Deploying mobile clinics increases vaccination coverage sevenfold in rural Africa

Insights are extra relevant in light of the planned large-scale vaccination against malaria.
De inzichten over de  effectiviteit van de mobiele klinieken komt op een belangrijk moment: grootschalige vaccinatie tegten malaria komt eraan. ‘This is real distribution’, says development economist Voors. Photo Shutterstock

Mobile clinics are an efficient and effective way to increase vaccination coverage in communities in rural Africa considerably. This is shown by a study conducted in Sierra Leone at the start of 2022 by Maarten Voors (Development Economics group), one year after the covid-19 vaccine became available. Scientific journal Nature recently published an article on the study.  

Although the fact that vaccine coverage benefits from the distribution of vaccines to small villages is not necessarily breaking news, ‘Unicef and the WHO called this study controversial when I discussed it at a large conference’, Voors says.
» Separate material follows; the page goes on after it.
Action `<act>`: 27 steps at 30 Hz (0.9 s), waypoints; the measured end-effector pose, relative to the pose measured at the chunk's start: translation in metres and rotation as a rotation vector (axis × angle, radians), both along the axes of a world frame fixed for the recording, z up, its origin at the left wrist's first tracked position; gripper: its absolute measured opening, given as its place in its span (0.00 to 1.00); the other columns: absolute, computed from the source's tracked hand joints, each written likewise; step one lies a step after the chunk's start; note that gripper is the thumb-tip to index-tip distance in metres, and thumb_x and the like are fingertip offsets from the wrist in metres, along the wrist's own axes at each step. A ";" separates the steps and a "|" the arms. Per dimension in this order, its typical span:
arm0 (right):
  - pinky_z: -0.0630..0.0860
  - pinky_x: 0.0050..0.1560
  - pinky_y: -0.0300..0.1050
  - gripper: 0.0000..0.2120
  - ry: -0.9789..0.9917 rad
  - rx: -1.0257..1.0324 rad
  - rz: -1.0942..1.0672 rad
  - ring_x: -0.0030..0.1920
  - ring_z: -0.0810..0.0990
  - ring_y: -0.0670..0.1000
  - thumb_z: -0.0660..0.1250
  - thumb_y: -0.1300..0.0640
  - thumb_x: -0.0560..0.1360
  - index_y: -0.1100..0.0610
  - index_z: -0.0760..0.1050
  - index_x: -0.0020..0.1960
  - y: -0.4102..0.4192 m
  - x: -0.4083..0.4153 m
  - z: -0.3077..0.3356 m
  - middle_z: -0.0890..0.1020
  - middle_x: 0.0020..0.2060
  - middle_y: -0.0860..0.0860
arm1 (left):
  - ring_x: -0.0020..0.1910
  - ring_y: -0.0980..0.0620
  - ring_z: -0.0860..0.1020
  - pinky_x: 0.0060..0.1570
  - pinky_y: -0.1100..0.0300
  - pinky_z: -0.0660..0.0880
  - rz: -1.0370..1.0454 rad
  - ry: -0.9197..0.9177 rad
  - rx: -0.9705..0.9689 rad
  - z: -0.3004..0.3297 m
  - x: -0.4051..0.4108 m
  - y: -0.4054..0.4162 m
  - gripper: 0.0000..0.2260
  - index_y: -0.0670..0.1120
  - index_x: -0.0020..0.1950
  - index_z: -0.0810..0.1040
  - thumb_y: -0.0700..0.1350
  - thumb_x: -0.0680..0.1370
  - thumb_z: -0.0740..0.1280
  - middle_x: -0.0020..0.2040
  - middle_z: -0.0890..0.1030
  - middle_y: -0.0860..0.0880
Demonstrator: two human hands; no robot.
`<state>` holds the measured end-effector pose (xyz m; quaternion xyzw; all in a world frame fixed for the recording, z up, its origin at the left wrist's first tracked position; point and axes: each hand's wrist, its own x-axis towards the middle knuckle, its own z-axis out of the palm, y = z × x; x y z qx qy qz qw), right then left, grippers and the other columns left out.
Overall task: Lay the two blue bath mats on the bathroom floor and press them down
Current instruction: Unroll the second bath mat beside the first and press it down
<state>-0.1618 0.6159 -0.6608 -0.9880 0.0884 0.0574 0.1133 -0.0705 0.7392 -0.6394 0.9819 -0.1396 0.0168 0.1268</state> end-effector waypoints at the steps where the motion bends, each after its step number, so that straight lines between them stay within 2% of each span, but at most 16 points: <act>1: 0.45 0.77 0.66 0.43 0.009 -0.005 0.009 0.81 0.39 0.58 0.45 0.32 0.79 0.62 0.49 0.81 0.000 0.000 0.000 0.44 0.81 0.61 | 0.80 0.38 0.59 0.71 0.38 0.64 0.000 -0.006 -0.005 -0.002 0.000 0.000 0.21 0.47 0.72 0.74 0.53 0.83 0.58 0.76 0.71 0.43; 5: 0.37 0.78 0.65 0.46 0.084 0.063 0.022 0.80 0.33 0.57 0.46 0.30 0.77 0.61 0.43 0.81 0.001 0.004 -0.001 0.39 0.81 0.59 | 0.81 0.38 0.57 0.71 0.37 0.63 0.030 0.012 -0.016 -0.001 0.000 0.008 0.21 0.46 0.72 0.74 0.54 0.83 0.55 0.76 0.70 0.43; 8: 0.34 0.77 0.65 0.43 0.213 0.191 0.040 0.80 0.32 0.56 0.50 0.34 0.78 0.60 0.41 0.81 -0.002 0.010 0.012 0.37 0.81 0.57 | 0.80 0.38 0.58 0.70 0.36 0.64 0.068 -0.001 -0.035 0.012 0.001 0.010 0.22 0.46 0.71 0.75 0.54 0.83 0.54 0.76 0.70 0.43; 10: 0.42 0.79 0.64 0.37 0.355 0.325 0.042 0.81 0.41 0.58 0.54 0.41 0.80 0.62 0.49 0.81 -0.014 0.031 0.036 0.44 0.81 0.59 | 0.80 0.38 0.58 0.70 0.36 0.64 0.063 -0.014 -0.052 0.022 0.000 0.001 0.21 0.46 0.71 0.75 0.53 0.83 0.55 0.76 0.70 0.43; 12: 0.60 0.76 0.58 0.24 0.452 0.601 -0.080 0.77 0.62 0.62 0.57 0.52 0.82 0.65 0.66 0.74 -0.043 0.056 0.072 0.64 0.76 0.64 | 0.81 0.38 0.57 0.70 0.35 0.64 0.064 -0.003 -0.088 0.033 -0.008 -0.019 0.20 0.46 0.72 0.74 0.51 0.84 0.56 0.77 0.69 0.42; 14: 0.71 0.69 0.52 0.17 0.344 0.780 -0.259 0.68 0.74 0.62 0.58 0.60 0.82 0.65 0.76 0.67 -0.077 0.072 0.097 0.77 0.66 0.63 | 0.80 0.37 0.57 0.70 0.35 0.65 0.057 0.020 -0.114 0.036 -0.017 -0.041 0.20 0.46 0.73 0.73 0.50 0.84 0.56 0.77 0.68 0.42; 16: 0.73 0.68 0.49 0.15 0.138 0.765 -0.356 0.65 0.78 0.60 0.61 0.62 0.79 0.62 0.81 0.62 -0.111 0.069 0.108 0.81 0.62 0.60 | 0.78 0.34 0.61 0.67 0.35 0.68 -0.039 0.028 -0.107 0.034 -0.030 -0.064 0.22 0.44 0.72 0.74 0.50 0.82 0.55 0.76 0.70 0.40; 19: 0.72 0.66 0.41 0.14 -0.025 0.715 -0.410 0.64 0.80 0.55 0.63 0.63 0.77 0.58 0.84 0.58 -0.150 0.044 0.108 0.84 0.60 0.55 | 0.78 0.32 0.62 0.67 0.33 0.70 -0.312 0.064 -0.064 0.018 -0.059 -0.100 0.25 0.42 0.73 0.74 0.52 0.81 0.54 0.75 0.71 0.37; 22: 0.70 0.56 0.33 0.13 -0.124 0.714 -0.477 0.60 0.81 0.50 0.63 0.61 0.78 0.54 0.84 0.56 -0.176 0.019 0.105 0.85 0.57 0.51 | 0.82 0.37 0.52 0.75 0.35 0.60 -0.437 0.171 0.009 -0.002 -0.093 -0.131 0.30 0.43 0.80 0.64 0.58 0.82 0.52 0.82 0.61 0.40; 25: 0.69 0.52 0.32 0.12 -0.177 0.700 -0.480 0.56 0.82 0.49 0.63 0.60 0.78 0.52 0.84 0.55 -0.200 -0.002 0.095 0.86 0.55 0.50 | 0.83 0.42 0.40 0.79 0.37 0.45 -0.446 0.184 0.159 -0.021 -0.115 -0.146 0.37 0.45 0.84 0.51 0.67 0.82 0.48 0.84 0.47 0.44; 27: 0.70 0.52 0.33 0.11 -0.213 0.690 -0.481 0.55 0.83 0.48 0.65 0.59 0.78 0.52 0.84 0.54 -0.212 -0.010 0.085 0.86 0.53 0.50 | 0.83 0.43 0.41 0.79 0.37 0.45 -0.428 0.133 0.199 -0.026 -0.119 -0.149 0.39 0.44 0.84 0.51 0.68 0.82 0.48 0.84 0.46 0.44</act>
Voors’ motivation for the research was the well-known maps showing global vaccination coverage. In the west, the coverage was as high as 70 to 80 per cent, while it oscillated around 10 per cent in Africa. Willingness to vaccinate did not account for the difference, a previous study showed. A quick survey among inhabitants of ten disadvantaged countries showed that some 80 per cent of the population was willing to get vaccinated (by way of comparison this percentage was 65 in the United States).

In rural Africa, distribution does not mean: ‘take it to the airfield’

Maarten Voors, assistant professor of Development Economics

Vaccination campaigns traditionally focus on stimulating the demand. This was also the case in African countries, where ‘text messages, Facebook ads and flyers were used to stimulate people to get vaccinated’, says Voors. Although it has since become clear that this approach is not very effective -it achieves a 1 to 2 percentage point increase- many governments opted for this approach when covid vaccines became available. That was also the case in Africa.

Pop over to Paris

Development economist Voors: ‘People are not sufficiently aware of what a call like that means for those living in remote rural areas. In Sierra Leone, for example, it could cost a person several hours and a week’s wages to even reach the vaccination post. You might compare it to us being asked to pop up and down to Paris to get a jab that mainly protects your parents’, he explains. Hence, Sierra Leone’s vaccination coverage was meagre, under 10 per cent.

The Ministry of Health acknowledged the problem and was interested in bringing vaccines to remote areas through the use of mobile clinics and temporary vaccination stations. With support from the ministry, the international NGO Concern Worldwide, donors such as NOW and WAM, and his team, Voors investigated how this affected vaccination coverage.

Effective and affordable

The vaccination rate in the 100 villages in the intervention group increased by 26 percentage points within 48 to 72 hours. And, because people from surrounding villages also found their way to the mobile vaccination stations, the number of vaccinated people increased sevenfold. ‘This is real distribution, and not what the pharmaceutical industry has considered it to date: bringing vaccines to the airfield and leaving them there to go to waste.’

In addition to being effective, mobile clinics are affordable, according to economist Voors. ‘Distribution of vaccines through mobile clinics costs 33 dollars per person, against an average of 80 dollars for the regular campaigns. There is also room for more efficiency if vaccinations are combined with other types of healthcare. Scaling up could potentially offer even more health benefits’, he states.

Malaria jabs

The study was published at a significant moment: an extensive vaccination campaign against malaria is to be launched, while at the same time, trust in vaccination is dwindling in Africa. ‘There is a lot of misinformation and disinformation, and people fear that the scepticism with regard to the covid vaccinations could also be transferred to, for example, polio, HPV or the future malaria vaccines. High vaccination coverage is essential due to the potentially grave socio-economic impact. If many people fall ill or die from diseases, the economy and society will be significantly impacted in the long term.’